About this task »
What you hand back must match the listing exactly.

Given information »

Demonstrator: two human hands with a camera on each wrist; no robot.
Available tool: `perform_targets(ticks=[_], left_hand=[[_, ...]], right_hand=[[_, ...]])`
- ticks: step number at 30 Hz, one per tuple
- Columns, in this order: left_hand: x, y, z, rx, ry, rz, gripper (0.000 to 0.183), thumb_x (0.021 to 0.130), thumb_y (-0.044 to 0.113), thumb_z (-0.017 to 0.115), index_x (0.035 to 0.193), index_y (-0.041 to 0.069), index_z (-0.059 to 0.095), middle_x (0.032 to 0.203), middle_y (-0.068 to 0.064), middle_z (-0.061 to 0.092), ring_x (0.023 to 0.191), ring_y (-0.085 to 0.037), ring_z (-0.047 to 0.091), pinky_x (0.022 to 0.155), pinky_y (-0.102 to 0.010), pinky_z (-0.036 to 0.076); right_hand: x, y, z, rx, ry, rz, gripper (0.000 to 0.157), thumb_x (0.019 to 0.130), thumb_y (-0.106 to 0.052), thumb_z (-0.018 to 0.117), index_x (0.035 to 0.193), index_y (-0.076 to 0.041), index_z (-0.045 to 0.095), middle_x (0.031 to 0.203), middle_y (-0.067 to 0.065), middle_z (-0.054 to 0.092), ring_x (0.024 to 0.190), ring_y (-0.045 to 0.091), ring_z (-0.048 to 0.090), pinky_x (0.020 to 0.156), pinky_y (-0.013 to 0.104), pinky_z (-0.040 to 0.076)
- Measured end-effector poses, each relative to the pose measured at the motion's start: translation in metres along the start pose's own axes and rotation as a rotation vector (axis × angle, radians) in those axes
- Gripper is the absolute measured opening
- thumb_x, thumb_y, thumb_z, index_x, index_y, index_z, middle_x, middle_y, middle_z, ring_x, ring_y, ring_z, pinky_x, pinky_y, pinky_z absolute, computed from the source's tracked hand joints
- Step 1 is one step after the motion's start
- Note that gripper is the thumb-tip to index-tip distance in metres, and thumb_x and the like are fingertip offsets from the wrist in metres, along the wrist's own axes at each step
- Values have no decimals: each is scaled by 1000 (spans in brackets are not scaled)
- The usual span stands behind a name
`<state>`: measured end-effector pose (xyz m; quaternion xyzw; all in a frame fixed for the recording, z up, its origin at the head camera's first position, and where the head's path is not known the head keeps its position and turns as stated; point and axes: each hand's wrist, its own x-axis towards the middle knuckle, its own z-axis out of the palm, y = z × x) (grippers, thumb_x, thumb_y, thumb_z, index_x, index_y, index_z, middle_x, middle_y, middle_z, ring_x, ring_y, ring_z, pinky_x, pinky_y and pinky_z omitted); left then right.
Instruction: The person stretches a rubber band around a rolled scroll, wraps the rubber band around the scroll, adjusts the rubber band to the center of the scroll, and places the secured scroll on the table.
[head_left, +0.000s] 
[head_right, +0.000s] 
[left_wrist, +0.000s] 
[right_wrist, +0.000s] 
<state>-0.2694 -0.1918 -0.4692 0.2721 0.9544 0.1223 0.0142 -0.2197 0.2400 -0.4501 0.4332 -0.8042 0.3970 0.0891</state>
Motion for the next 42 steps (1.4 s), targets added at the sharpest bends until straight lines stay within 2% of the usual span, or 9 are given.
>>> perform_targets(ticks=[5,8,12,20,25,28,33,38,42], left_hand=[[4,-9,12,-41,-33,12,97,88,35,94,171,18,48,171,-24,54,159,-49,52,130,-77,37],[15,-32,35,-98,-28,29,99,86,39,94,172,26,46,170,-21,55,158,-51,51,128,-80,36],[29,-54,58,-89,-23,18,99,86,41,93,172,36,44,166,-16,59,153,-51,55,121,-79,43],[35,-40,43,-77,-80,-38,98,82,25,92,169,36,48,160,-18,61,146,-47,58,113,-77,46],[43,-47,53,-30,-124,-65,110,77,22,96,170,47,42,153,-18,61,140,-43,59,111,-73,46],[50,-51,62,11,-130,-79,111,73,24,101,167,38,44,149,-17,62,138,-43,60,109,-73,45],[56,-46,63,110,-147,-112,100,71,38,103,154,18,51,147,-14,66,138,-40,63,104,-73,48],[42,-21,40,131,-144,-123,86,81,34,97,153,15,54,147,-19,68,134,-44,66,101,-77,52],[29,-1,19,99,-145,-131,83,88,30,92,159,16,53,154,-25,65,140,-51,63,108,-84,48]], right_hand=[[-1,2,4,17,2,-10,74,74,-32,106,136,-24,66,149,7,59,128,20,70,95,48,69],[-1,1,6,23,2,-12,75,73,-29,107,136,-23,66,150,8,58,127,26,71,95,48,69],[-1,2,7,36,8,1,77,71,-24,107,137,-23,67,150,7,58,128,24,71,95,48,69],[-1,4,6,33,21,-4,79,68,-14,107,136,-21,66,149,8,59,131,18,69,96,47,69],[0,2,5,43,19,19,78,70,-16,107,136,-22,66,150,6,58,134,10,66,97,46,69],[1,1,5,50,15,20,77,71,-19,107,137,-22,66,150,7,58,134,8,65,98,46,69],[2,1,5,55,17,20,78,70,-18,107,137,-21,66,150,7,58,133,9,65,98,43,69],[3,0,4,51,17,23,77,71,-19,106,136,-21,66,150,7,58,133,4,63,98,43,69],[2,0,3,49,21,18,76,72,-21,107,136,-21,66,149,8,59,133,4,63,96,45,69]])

Result for this task »
Demonstrator: two human hands with a camera on each wrist; no robot.
Available tool: `perform_targets(ticks=[_], left_hand=[[_, ...]], right_hand=[[_, ...]])`
- ticks: step number at 30 Hz, one per tuple
- Columns, in this order: left_hand: x, y, z, rx, ry, rz, gripper (0.000 to 0.183), thumb_x (0.021 to 0.130), thumb_y (-0.044 to 0.113), thumb_z (-0.017 to 0.115), index_x (0.035 to 0.193), index_y (-0.041 to 0.069), index_z (-0.059 to 0.095), middle_x (0.032 to 0.203), middle_y (-0.068 to 0.064), middle_z (-0.061 to 0.092), ring_x (0.023 to 0.191), ring_y (-0.085 to 0.037), ring_z (-0.047 to 0.091), pinky_x (0.022 to 0.155), pinky_y (-0.102 to 0.010), pinky_z (-0.036 to 0.076); right_hand: x, y, z, rx, ry, rz, gripper (0.000 to 0.157), thumb_x (0.019 to 0.130), thumb_y (-0.106 to 0.052), thumb_z (-0.018 to 0.117), index_x (0.035 to 0.193), index_y (-0.076 to 0.041), index_z (-0.045 to 0.095), middle_x (0.031 to 0.203), middle_y (-0.067 to 0.065), middle_z (-0.054 to 0.092), ring_x (0.024 to 0.190), ring_y (-0.045 to 0.091), ring_z (-0.048 to 0.090), pinky_x (0.020 to 0.156), pinky_y (-0.013 to 0.104), pinky_z (-0.040 to 0.076)
- Measured end-effector poses, each relative to the pose measured at the motion's start: translation in metres along the start pose's own axes and rotation as a rotation vector (axis × angle, radians) in those axes
- Gripper is the absolute measured opening
- thumb_x, thumb_y, thumb_z, index_x, index_y, index_z, middle_x, middle_y, middle_z, ring_x, ring_y, ring_z, pinky_x, pinky_y, pinky_z absolute, computed from the source's tracked hand joints
- Step 1 is one step after the motion's start
- Note that gripper is the thumb-tip to index-tip distance in metres, and thumb_x and the like are fingertip offsets from the wrist in metres, along the wrist's own axes at each step
- Values have no decimals: each is scaled by 1000 (spans in brackets are not scaled)
- The usual span stands behind a name
`<state>`: measured end-effector pose (xyz m; quaternion xyzw; all in a frame fixed for the recording, z up, its origin at the head camera's first position, and where the head's path is not known the head keeps its position and turns as stated; point and axes: each hand's wrist, its own x-axis towards the middle knuckle, its own z-axis out of the palm, y = z × x) (grippers, thumb_x, thumb_y, thumb_z, index_x, index_y, index_z, middle_x, middle_y, middle_z, ring_x, ring_y, ring_z, pinky_x, pinky_y and pinky_z omitted); left then right.
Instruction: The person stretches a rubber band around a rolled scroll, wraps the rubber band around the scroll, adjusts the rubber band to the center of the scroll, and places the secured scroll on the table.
[head_left, +0.000s] 
[head_right, +0.000s] 
[left_wrist, +0.000s] 
[right_wrist, +0.000s] 
<state>-0.2694 -0.1918 -0.4692 0.2721 0.9544 0.1223 0.0142 -0.2197 0.2400 -0.4501 0.4332 -0.8042 0.3970 0.0891</state>
Motion for the next 42 steps (1.4 s), targets added at the sharpest bends until straight lines stay within 2% of the usual span, or 9 are given.
>>> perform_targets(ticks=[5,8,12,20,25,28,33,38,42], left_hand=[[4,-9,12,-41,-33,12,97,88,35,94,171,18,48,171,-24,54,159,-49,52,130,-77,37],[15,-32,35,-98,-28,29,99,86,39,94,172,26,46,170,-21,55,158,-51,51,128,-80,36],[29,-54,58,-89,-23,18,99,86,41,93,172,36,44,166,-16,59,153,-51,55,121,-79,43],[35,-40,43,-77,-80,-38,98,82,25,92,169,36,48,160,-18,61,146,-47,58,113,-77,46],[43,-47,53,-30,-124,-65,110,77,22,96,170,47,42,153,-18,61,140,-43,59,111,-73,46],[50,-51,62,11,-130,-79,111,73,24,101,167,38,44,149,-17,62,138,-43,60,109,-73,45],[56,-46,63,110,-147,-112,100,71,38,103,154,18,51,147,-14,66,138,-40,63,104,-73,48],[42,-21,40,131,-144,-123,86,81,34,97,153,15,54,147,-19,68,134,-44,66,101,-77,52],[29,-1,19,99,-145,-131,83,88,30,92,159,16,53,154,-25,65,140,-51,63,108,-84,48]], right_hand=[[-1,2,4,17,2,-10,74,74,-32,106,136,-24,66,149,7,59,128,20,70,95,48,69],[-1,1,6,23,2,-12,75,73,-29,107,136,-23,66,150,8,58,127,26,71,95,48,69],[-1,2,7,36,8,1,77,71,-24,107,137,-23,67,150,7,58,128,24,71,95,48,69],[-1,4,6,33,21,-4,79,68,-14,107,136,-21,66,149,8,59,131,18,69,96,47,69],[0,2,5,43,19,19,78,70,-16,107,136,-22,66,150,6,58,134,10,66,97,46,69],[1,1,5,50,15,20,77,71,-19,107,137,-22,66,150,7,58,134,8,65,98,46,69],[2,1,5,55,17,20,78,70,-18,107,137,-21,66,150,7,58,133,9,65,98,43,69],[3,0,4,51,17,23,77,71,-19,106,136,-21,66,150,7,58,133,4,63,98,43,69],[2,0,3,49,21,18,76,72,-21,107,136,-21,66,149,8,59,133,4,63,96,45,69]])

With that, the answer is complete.